As Paul ends this chapter, he highlights two additional concepts:
  1. Be Relatable - Paul makes the point that as he ministered, he made a an effort to relate to his audience. This does not mean Paul was insincere or wore a mask, but rather that he chose to be engaged in the interests, habits and culture of his listeners. Today I'd like to issue a challenge to each of us. The next time we find ourselves in a group setting whether it's church, a PTA meeting or our monthly MOPS group, would join me in scanning the room for the person most different from you? That person may don a sour expression, have unapproachable body language or just look nothing like the folks where we grew up, but that person is likely crumbling inside just waiting for someone to care enough to notice them. Now let's cross the room. The short distance that separates us can bridge the gap of a lifetime of hurt and lead a heart to Jesus' healing hands.
  2. Remember the Prize - Paul kept his eye on the prize. Every day he lived intentionally to complete well what God had set before him. Sometimes my view of the prize is blocked by mounds of laundry, testy people or my own insecurity. To see the prize, I first have to unobscure my view by identifying what's preventing me from carrying out God's purpose for me. Than I have to walk steadily forward without allowing myself to turn aside to the multitude of temptations awaiting me on the side of the road.
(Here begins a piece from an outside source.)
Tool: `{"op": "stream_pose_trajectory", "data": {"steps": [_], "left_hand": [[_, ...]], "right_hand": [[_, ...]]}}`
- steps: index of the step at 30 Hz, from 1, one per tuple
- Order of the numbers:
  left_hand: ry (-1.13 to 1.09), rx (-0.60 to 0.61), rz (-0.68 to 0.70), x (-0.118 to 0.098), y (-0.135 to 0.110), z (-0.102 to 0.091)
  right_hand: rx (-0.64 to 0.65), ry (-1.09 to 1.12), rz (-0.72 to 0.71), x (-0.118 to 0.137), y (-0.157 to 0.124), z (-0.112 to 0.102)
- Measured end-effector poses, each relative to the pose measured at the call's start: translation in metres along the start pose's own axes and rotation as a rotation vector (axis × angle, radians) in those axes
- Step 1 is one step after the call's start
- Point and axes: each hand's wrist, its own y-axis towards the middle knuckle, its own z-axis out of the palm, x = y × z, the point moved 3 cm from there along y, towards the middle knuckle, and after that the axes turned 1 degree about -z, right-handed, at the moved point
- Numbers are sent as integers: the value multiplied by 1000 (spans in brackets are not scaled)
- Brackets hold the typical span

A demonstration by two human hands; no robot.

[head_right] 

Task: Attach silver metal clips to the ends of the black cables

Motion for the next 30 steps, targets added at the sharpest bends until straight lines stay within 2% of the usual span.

Easier said than done.
One of these or each of these may seem as insurmountable to you as climbing Mt. Fuji was for me. For one the opening of their finances to give generously to others seems improbable. To another the thought of reaching out to the unapproachable seems terrifying. To another the idea of living a life of purpose seem ludicrous. Yet God dreams all of this for our lives and more.

Today, Jesus, I will once again climb the mountain with you. I will give when it feels like a sacrifice. I will reach out despite the frightened feeling I have inside. I will live a life of purpose even when my moments seem meaningless. I will climb because I remember the view up there and know it's only a speck compared to the wonders You have prepared for me.